Es war, in der Essenz, der alte FC Bayern, der sich am Freitag zeigte, mit dem Passspiel der Abwehr in die Breite, das vor drei Jahren der damalige Trainer Louis van Gaal gefördert hatte, und dem blitzartigem Zuschlagen nach Ballgewinn, das der deutsche Meister unter Trainer Jupp Heynckes vergangene Saison so formvollendet demonstriert hatte. In der lebendigen Partie wirkte Mönchengladbach mit seinem eleganten Flachpassfußball oft sogar klarer, strukturierter, Juan Arango und der flinke Patrick Hermann verbanden geschickt Mittelfeld und Angriff. In der zweiten Halbzeit wackelte der FC Bayern recht heftig, ehe David Alaba mit einem Elfmetertor nach 68 Minuten zum 3:1 eine Souveränität im Ergebnis herstellte, die auf dem Spielfeld nicht mehr zu erkennen war.

Letztendlich erzwangen die Münchener mit einzelnen Geistesblitzen den Sieg: Franck Ribéry öffnete mit einem Flugball über 30 Meter auf die andere Spielfeldseite Arjen Robben den Weg zum 1:0, Mario Mandzukic staubte geistesgegenwärtig nach einem Eckball zum 2:0 ab, da waren erst 16 Minuten gespielt, und die Ironie des Abends erschloss sich schon: Während alle Welt mit ungezügelter Neugierde darauf starrte, welchen Zauber der legendäre neue Trainer den Bayern wohl bringe, war es ganz simpel die Klasse einzelner Spieler in einzelnen Momenten, die Guardiolas ersten Sieg brachte.

Nur noch ein kleiner Akzent blieb von all den Neuerungen übrig, mit denen Guardiola in der Saisonvorbereitung das Publikum genauso wie seinen neuen Spieler erschüttert hatte. Das Mittelfeld, wo für Guardiola der Fußball entsteht, hatte der Trainer wie erwartet umgebaut, mit Bastian Schweinsteiger als einzigem defensiven Schutzschild und zwei kreativen Spieler davor. Pep Guardiola wurde in drei Jahrzehnten beim FC Barcelona zum Glauben bekehrt, dass Fußball so am effektivsten funktioniert, mit dem Vorrang für die Kreativität im Mittelfeld. Er mag den Ort gewechselt haben, aber der Glauben ist geblieben.

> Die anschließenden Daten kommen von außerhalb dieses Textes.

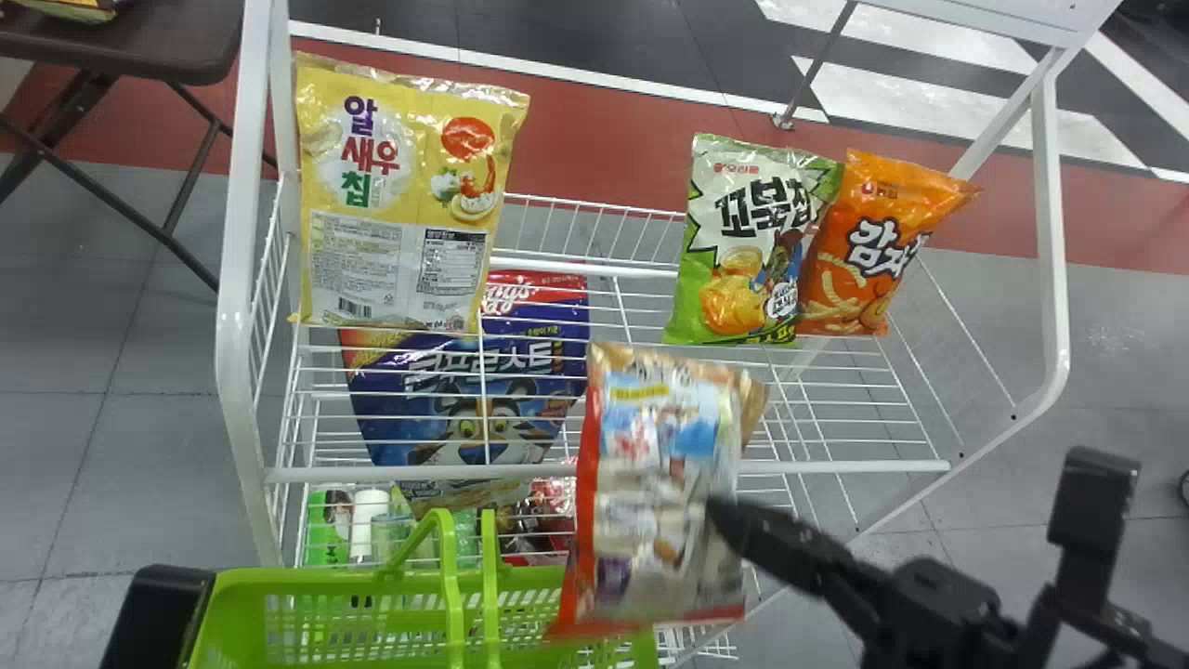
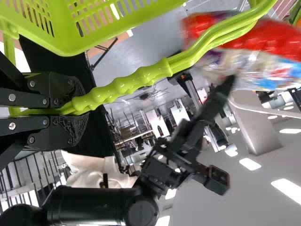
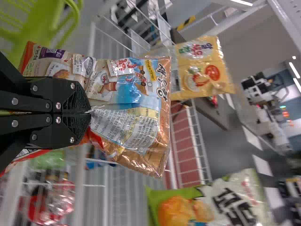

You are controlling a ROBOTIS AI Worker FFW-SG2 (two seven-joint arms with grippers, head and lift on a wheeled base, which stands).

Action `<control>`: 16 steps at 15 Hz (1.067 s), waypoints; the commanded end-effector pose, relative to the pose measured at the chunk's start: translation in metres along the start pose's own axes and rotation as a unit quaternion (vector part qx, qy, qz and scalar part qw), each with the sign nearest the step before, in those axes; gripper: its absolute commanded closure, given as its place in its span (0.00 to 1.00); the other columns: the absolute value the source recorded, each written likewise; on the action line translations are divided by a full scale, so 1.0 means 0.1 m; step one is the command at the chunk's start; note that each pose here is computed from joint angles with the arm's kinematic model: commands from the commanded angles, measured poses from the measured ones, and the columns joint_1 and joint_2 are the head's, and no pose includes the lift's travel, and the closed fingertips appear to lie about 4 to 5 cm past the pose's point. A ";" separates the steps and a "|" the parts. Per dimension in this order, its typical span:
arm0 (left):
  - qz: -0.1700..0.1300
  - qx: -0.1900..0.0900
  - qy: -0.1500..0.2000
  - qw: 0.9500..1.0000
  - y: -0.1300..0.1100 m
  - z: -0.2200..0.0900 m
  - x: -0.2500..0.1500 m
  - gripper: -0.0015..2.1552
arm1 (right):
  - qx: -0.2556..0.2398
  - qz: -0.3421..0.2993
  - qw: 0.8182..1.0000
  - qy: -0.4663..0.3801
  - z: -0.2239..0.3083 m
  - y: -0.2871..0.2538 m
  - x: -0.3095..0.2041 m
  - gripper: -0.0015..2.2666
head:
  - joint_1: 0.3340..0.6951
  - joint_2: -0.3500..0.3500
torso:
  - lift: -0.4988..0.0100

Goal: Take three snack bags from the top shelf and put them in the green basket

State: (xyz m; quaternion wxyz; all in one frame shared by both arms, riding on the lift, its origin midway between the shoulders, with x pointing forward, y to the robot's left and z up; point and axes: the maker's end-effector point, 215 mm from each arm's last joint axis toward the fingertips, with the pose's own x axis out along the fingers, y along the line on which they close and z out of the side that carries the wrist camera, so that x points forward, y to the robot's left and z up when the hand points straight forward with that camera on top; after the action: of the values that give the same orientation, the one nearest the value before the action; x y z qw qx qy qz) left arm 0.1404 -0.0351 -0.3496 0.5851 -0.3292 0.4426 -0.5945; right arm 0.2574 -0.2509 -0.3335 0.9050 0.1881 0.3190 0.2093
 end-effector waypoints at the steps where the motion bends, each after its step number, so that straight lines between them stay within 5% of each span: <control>1: -0.001 0.003 -0.001 1.000 0.00 0.02 0.00 0.98 | 0.108 0.014 0.989 0.103 -0.57 0.14 -0.25 0.99 | 1.00 0.00 | 0.90; 4: 0.000 0.006 -0.001 1.000 -0.01 0.03 0.04 0.98 | 0.102 0.057 0.990 0.082 -0.38 0.30 -0.21 0.99 | 1.00 0.00 | 0.90; 10: -0.004 0.012 0.002 1.000 -0.06 0.02 0.08 0.98 | 0.169 0.087 0.968 0.165 -1.16 0.45 0.23 0.99 | 1.00 0.00 | 0.90; 16: -0.011 0.014 0.004 1.000 -0.11 0.01 0.08 0.98 | 0.173 0.066 0.949 0.254 -1.90 0.64 0.62 0.98 | 1.00 0.00 | 0.90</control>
State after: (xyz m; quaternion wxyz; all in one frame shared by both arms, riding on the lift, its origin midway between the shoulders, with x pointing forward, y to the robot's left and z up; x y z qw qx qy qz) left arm 0.1367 -0.0446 -0.3400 0.5812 -0.3244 0.4330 -0.6079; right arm 0.1670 -0.1426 -0.4599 0.7441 0.3078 0.5397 0.2456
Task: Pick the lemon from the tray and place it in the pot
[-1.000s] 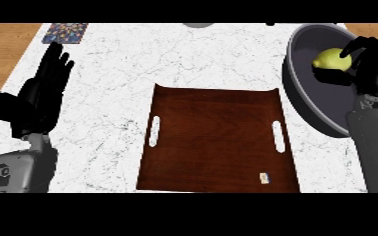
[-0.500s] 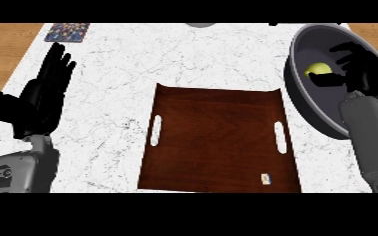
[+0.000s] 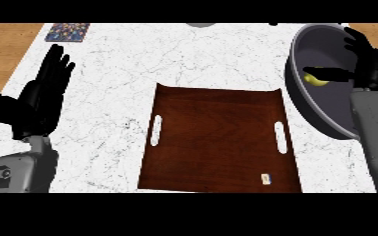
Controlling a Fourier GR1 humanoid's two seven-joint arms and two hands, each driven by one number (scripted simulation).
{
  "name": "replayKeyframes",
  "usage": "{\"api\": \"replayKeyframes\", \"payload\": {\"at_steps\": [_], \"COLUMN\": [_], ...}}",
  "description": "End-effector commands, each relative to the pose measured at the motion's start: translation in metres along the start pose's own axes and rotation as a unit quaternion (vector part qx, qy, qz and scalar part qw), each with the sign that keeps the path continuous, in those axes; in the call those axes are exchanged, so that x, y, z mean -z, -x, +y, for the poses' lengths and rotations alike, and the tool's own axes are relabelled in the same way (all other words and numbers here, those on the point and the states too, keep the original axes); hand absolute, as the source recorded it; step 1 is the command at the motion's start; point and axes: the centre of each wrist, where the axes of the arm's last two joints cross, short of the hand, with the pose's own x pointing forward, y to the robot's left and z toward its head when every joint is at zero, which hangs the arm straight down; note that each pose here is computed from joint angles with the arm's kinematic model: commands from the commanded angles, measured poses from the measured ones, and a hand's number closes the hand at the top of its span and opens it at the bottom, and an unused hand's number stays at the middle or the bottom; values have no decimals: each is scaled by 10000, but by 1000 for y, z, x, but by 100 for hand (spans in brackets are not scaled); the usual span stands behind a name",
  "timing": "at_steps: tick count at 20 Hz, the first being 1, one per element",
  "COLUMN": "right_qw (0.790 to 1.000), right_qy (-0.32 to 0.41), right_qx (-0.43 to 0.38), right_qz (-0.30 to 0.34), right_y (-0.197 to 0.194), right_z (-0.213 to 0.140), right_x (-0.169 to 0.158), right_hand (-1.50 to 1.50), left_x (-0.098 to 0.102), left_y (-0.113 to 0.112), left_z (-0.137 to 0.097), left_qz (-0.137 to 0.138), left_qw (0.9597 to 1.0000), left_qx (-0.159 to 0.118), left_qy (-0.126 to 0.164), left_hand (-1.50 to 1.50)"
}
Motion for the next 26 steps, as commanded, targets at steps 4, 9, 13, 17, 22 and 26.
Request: {"api": "replayKeyframes", "payload": {"at_steps": [4,9,13,17,22,26], "right_qw": [9875,9858,9851,9858,9849,9857], "right_qy": [434,474,385,231,189,149], "right_qx": [1511,1611,1674,1660,1714,1675], "right_qz": [-99,-6,-102,-34,-135,-61], "right_y": [20,53,77,89,119,115], "right_z": [-31,-80,-147,-155,-179,-189], "right_x": [3,0,-6,-13,-36,-32], "right_hand": [-150,-150,-150,-150,-150,-150], "left_x": [5,-14,-11,-12,11,-1], "left_y": [6,-5,8,13,-5,-2], "left_z": [-2,4,-5,-9,-5,11], "left_qz": [76,98,37,79,60,11], "left_qw": [9999,9999,9999,9999,9999,9998], "left_qx": [-17,35,40,89,37,48], "left_qy": [-102,-46,-130,-96,-141,-188], "left_hand": [0,0,0,0,0,0]}}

Am Freitagabend allerdings wird er nicht viele zu seiner Theorie bekehrt haben: Schweinsteiger ließ mit einem Ballverlust und einem Fehlpass gleich zu Beginn die Gefahren des Systems erkennen. Er fing sich danach, auch wenn ein Eindruck von mangelnder Kraft in Schweinsteigers Spiel blieb. Guardiolas Idee, dass sich vom Zentrum aus ein emsiges Kurzpassspiel ausbreitet, war nur in Spurenelementen zu erkennen, besonders zwischen der zehnten und 35. Minute, als Toni Kroos einige feine Direktpässe austeilte und Arjen Robben tatsächlich ernst damit machte, sich unter Guardiolas Einfluss mit 29 Jahren zum ersten Mal in seiner Karriere in Passkombinationen einzubringen. Doch Dantes Eigentor in der 41. Minute zum 2:1, als er in einen Pass von Arango grätschte, den Torwart Manuel Neuer sicher abgefangen hätte, brachte eine Münchener Verunsicherung ans Licht, die man vergangene Saison so nicht kannte.

„Jede Veränderung braucht Zeit“, sagte Bayerns Javi Martínez: „Die Ankunft von Pep hat uns einen völlig anderen Fußball gegeben.“ Der Schlüsselspieler der Vorsaison spürte die neue Zeit am Freitag am schmerzhaftesten: Der Trainer ließ ihn auf der Ersatzbank, am Abend, als der völlig andere Fußball Guardiolas nur mit viel Fantasie zu erahnen war.